Back

HudsonAlpha researchers develop algorithms to confirm clinical whole genome sequencing results

Clinical next-generation sequencing is widely used to help make diagnoses in patients with suspected genetic disorders. Identifying the genetic variants can inform a diagnosis for these patients. However, next-generation sequencing methods are known to have errors at many steps of the pipeline.

To reduce the risk of false positive results being returned to patients, the American College of Medical Genetics and Genomics (ACMG) and the College of American Pathologists (CAP) recommend that clinical labs perform additional sequencing confirmation for reported variants, usually by Sanger sequencing.

Confirmatory testing greatly improves the specificity of variant calling, but it results in an increased turnaround time and cost of testing.
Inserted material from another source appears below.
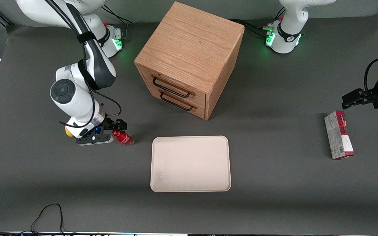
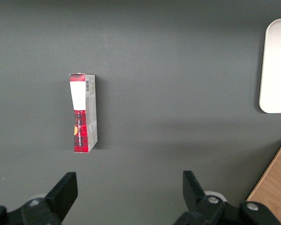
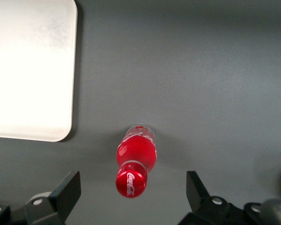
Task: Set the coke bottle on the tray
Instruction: 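Lower the right gripper and close it around the bottle's cap end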
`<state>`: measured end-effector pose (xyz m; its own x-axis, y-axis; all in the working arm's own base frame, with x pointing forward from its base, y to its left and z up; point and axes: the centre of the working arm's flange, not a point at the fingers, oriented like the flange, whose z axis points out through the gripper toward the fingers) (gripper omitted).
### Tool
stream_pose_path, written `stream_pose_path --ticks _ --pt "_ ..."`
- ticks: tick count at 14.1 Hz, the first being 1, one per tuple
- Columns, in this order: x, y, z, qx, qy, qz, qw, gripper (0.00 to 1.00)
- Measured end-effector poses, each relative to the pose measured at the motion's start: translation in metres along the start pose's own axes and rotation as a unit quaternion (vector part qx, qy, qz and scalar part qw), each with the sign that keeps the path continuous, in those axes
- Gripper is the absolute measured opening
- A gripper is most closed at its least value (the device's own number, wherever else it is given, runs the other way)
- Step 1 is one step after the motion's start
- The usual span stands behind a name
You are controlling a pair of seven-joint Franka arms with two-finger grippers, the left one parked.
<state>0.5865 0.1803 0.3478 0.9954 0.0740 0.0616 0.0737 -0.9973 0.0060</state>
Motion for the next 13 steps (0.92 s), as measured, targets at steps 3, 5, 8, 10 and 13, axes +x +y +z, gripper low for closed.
stream_pose_path --ticks 3,5,8,10,13 --pt "0.001 -0.001 0.015 -0.002 -0.004 0.0 1.0 1.0" --pt "0.0 -0.001 0.022 -0.003 -0.01 0.0 0.9999 1.0" --pt "-0.002 0.0 0.027 -0.005 -0.014 0.0 0.9999 1.0" --pt "-0.002 0.0 0.027 -0.005 -0.015 0.0 0.9999 0.95" --pt "-0.003 0.0 0.028 -0.005 -0.017 0.0 0.9998 0.78"
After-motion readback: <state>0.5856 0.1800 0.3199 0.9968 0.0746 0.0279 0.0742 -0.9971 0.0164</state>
Members of the HudsonAlpha Institute for Biotechnology’s Clinical Services Lab recently published results in Genetics in Medicine showing that a computer algorithm predicts false positive variants in the place of expensive confirmatory sequencing.

The team, which included James Holt, PhD, Melissa Kelly, PhD, Brett Sundlof, Ghunwa Nakouzi, PhD, David Bick, MD, and Elaine Lyon, PhD, FACMG, sequenced five reference human genome samples and compared the results with an established set of variants for each genome. Then they trained machine learning models to identify variants that were labeled as false positives. 

The models identified 99.5% of the false positive heterozygous single-nucleotide variants (SNVs) and heterozygous insertion/deletion variants (indels). Further, the model reduced confirmatory testing of non-actionable, non-primary SNVs by 85% and indels by 75%. Using the algorithm in clinical practice reduces confirmatory testing using Sanger sequencing by 71%.

These results are exciting and indicate that a low false positive call rate can be maintained while significantly reducing the need for confirmatory testing, thereby reducing time and cost of clinical next-generation sequencing.